Demurrers were sustained to the remaining pleas.

Thereafter, Hathcock filed Plea A in answer to the appellee's claim for special damages of $12,000 as contained in Count 9. The judgment of the United States District Court was again pleaded as res judicata in bar of Mitchell's right to recover said special damages and it was further averred that Mitchell was estopped to prosecute the claim therefor. As exhibit to said plea, a copy of the complaint filed in the United States District Court by the A & P Tea Company was attached. Mitchell refiled their demurrers to Plea A and these demurrers were sustained by the trial court.

Mitchell's amendment to Counts 6 and 9, wherein the claim for loss in rentals was stricken, was filed immediately prior to the trial of this cause in the court below. This necessitated the refiling of all prior demurrers, pleas, and demurrers to said pleas. The rulings of the court below were in accord in each instance with the rulings previously entered.
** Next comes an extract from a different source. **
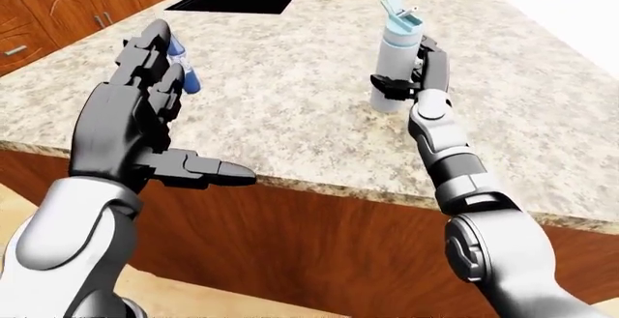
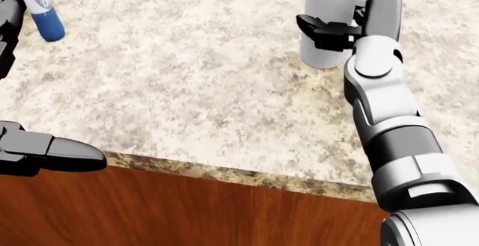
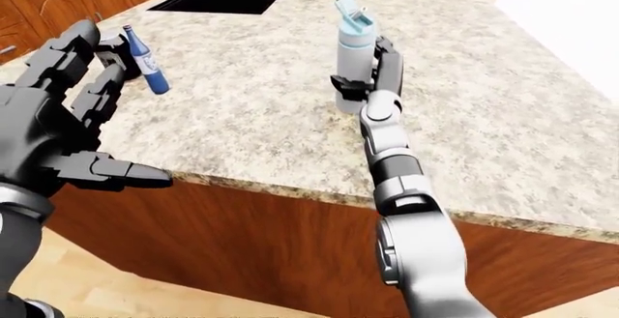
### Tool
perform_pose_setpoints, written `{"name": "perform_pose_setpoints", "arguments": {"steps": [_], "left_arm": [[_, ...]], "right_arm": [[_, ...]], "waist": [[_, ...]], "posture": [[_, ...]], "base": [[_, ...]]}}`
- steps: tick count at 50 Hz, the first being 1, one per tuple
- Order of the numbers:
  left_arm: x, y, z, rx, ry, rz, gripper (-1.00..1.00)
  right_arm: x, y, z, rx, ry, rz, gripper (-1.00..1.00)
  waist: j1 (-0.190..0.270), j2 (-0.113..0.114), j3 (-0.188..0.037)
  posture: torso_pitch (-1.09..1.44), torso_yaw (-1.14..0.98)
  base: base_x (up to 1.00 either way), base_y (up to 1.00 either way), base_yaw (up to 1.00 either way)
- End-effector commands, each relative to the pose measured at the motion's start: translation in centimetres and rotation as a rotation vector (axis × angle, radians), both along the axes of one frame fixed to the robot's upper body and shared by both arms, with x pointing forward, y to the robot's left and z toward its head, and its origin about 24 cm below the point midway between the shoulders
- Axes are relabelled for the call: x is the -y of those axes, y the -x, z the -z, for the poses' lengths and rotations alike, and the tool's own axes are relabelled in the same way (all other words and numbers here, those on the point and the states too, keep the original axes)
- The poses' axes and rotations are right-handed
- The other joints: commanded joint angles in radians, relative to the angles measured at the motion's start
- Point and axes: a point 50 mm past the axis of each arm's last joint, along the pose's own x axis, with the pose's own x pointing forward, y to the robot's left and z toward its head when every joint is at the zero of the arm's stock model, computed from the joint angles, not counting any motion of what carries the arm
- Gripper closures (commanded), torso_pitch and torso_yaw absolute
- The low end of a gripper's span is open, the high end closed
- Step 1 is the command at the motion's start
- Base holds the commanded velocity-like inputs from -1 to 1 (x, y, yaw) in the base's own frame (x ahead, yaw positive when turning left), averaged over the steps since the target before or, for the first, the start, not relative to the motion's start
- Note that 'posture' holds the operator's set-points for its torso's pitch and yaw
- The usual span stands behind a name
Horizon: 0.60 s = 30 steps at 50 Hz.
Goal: Move the drinks to the dining counter.
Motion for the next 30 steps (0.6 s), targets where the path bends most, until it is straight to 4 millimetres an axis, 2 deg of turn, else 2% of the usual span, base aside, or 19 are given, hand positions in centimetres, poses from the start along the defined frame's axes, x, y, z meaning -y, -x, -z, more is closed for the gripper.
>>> {"name": "perform_pose_setpoints", "arguments": {"steps": [1, 4, 7, 10, 23, 30], "left_arm": [[-0.1, 0.4, -1.0, 0.071, -0.009, -0.009, -1.00], [0.0, 0.4, -1.0, 0.071, -0.009, -0.009, -1.00], [0.0, 0.4, -1.0, 0.072, -0.009, -0.008, -1.00], [0.0, 0.3, -1.0, 0.073, -0.010, -0.009, -1.00], [0.1, 0.4, -1.2, 0.075, -0.012, -0.005, -1.00], [0.5, 0.3, -1.6, 0.077, -0.016, -0.001, -1.00]], "right_arm": [[-0.2, -0.1, -2.9, 0.108, 0.009, -0.012, -0.22], [-0.2, 0.0, -2.9, 0.108, 0.007, -0.014, -0.37], [-0.2, 0.0, -2.9, 0.108, 0.007, -0.016, -0.34], [-0.1, 0.0, -2.9, 0.108, 0.008, -0.016, -0.42], [0.4, 0.2, -3.4, 0.115, 0.012, -0.021, -0.99], [1.9, 1.1, -3.6, 0.126, 0.017, -0.030, -1.00]], "waist": [[0.000, 0.001, -0.026], [0.000, 0.001, -0.027], [0.000, 0.000, -0.028], [0.001, 0.001, -0.029], [0.002, -0.001, -0.031], [0.005, -0.006, -0.030]], "posture": [[0.00, 0.00], [0.00, 0.00], [0.00, 0.00], [0.00, 0.00], [0.00, 0.00], [0.00, 0.00]], "base": [[0.00, 0.00, 0.00], [0.00, 0.00, 0.00], [0.00, 0.00, 0.00], [0.00, 0.00, 0.00], [0.00, 0.00, 0.00], [0.00, 0.00, 0.00]]}}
In the interest of brevity these rulings are not again here set forth.

The rule of res judicata applies in those cases where the suits are the same, the identical point is directly in issue, and judgment has been rendered in the first suit on that point. Gilbreath v. Jones, 66 Ala. 129; Ryan et al. v. Young, 147 Ala. 660, 41 So. 945. Where the issues in the first suit were broad enough to comprehend all that was involved in the issues of the second suit, the test is not what the parties actually litigated, but what they might or ought to have litigated. Savage v. Savage, 246 Ala. 389, 20 So.2d 784.

At the threshold of our considerations we are confronted with the court's rulings in connection with the pleas of res judicata as these...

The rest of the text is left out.